AN101/AN103-Introduction to Biological Anthropology/Introduction to Archaeology
Block I: Christina Torres-Rouff, AN101, Introduction to Biological Anthropology
Block II: Esteban Gomez, AN103, Introduction to Archaeology
Fulfills one unit of Critical Perspectives: Scientific Investigation
Students completing this First Year Experience course will receive
credit for two required courses in the Anthropology major. We introduce students
to the foundations of Anthropology by exploring humanity from numerous viewpoints.
Taught by a biological anthropologist and an archaeologist, this course will
take multiple perspectives in examining issues about the human past and present.
We will focus on several themes of great importance for humans in both ancient
and modern contexts. Students will explore topics including the origins of
modern humans, social order and conflict, urbanization, and treatment of the
dead from cross-cultural perspectives. All of these will be taught within
a framework emphasizing how anthropologists do what they do. We will engage
students in discussions demonstrating the holistic approach anthropology takes
to the study of humanity. This year’s incarnation of the Anthropology
FYE will take on the role of Collaborative Anthropology as one of its structuring
themes through both blocks by exploring topics such as working with descendent
communities, constructing alternative histories, responsibilities and ethical
research programs.
At the core of biological anthropology are several issues of relevance for humanity as biological organisms shaped by culture. In this class we will consider the nature and sources of variation in human populations from both contemporary and historical perspectives. Class is framed through a series of recurring issues: the scientific method of investigating the natural world, evolution and adaptation, and the interaction of biology and culture. After introducing the discipline we will focus on ideas of origins, the body as a unit of analysis and social order and conflict. Students will learn about the scientific theory of evolution by means of natural selection and how it applies to all living organisms, including humans. We will come to understand our own status as a primate and explore the physical and behavioral similarities among the living primates. There will be analysis of those traits that make us uniquely human and how they have developed throughout time, including in the cultural record of modern Homo sapiens. In each we will study the methodology used by biological anthropologists and the integration of biological anthropology with other subfields of anthropology as well as sister disciplines such as genetics and animal behavior.

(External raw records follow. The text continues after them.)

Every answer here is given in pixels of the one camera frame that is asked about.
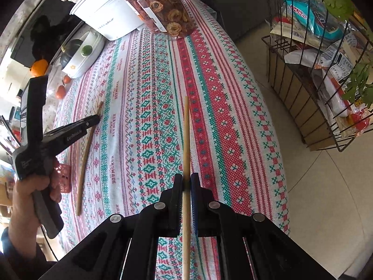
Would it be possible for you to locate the teal snack packet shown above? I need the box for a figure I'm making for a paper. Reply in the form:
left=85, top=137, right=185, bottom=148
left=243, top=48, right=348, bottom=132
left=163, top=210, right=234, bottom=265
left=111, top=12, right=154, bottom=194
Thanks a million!
left=283, top=0, right=347, bottom=41

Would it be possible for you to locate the white oval dish flower print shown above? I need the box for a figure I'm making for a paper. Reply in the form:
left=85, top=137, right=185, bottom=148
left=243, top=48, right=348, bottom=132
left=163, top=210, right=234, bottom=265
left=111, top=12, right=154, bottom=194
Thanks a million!
left=61, top=31, right=105, bottom=79

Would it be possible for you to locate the black wire rack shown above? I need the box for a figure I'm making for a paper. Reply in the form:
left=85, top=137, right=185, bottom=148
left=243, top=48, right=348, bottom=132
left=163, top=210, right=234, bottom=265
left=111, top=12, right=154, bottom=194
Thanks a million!
left=261, top=0, right=373, bottom=153

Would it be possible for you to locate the patterned woven tablecloth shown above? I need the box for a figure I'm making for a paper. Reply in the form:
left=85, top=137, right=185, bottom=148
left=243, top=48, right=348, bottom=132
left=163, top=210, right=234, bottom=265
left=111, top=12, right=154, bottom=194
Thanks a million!
left=52, top=0, right=290, bottom=280

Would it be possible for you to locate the orange fruit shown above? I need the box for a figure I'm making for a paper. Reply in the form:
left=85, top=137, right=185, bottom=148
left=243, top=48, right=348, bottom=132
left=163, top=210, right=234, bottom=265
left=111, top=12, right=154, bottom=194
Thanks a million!
left=30, top=59, right=48, bottom=78

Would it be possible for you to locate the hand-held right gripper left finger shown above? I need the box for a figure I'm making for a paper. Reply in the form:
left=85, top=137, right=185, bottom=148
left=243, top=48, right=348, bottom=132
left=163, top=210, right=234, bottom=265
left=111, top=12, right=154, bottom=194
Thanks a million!
left=38, top=174, right=183, bottom=280

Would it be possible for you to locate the person's left hand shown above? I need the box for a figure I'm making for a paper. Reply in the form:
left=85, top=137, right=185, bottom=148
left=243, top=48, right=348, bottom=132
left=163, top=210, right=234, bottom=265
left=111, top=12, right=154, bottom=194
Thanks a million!
left=8, top=158, right=62, bottom=231

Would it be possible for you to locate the jar of red goji berries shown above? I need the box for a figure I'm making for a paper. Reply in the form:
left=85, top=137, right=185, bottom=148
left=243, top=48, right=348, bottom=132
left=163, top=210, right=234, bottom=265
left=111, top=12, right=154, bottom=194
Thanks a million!
left=125, top=0, right=159, bottom=34

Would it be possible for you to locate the dark green squash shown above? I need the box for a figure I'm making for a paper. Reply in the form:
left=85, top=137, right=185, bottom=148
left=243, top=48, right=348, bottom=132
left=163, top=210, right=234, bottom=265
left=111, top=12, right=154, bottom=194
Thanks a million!
left=61, top=39, right=85, bottom=67

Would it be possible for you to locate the white printed snack packet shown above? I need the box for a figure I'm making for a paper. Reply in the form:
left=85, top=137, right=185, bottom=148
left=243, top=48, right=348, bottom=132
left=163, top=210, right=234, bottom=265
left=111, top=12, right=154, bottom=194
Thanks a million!
left=318, top=39, right=359, bottom=70

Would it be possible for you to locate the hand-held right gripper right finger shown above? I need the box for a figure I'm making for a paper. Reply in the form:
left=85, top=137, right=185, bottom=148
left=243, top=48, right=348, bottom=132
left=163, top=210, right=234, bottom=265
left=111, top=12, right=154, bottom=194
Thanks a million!
left=190, top=173, right=340, bottom=280

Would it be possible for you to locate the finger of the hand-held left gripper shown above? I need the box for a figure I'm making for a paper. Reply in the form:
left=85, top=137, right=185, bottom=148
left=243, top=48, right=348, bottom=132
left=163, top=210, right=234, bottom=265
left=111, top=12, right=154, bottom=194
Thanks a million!
left=76, top=115, right=101, bottom=129

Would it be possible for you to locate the jar of dried hawthorn slices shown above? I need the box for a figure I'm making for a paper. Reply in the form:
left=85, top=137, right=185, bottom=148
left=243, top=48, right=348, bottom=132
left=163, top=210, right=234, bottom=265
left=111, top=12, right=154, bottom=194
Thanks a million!
left=115, top=0, right=199, bottom=40

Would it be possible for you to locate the person's left forearm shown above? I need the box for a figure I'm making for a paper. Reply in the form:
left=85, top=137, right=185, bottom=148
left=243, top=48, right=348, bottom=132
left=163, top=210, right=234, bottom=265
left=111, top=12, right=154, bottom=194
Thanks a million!
left=0, top=223, right=57, bottom=270

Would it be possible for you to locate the wooden chopstick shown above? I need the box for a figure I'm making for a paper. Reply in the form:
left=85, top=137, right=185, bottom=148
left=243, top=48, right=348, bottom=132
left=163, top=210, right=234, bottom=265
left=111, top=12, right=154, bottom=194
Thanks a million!
left=76, top=101, right=104, bottom=216
left=182, top=96, right=191, bottom=280

Archaeology is concerned with the study of past human societies based primarily on the material culture produced and used by people. This course is an introduction to the methods, theories, goals and some of the “findings” of archaeology, with a primary emphasis on the anthropological archaeology practiced in North America. We will use these basic concepts, methods, and theories to highlight an important goal of contemporary archaeology: the construction of alternative, pluralistic histories using multiple lines of evidence. The course will consider how archaeology can provide a powerful methodology for constructing alternative histories of excluded peoples by examining the material culture of their daily practices. Thus, we will concentrate not so much on the “course of the human past” – what happened when and where – but on the various theories and methods that archaeologists use in order to make their inferences and interpretations, and on how these interpretations can be used to bring into focus many groups and peoples whose pasts have been excluded and/or marginalized.
The course will directly engage students in anthropological practice and teach the methods used by anthropologists in their fieldwork, be it archaeological or biological. We will conduct observations of our primate relatives at local zoos in order to explore the relationship between humans and non-human primates. In class lab work will include analysis of human skeletal remains in order to understand the biocultural nature of the human body. Additional field experiences will occur throughout Colorado, at sites such as Ludlow and Crow Canyon, where students will explore Colorado’s ancient and more recent past. Both archaeological sites are dynamic representations of how anthropologists today are participating in collaborative research teams, and undertaking educational outreach with diverse stakeholders, specifically the Ancestral Pueblo Indians and Euro-American historical societies.
A set of linked courses; one grade will be given for each block.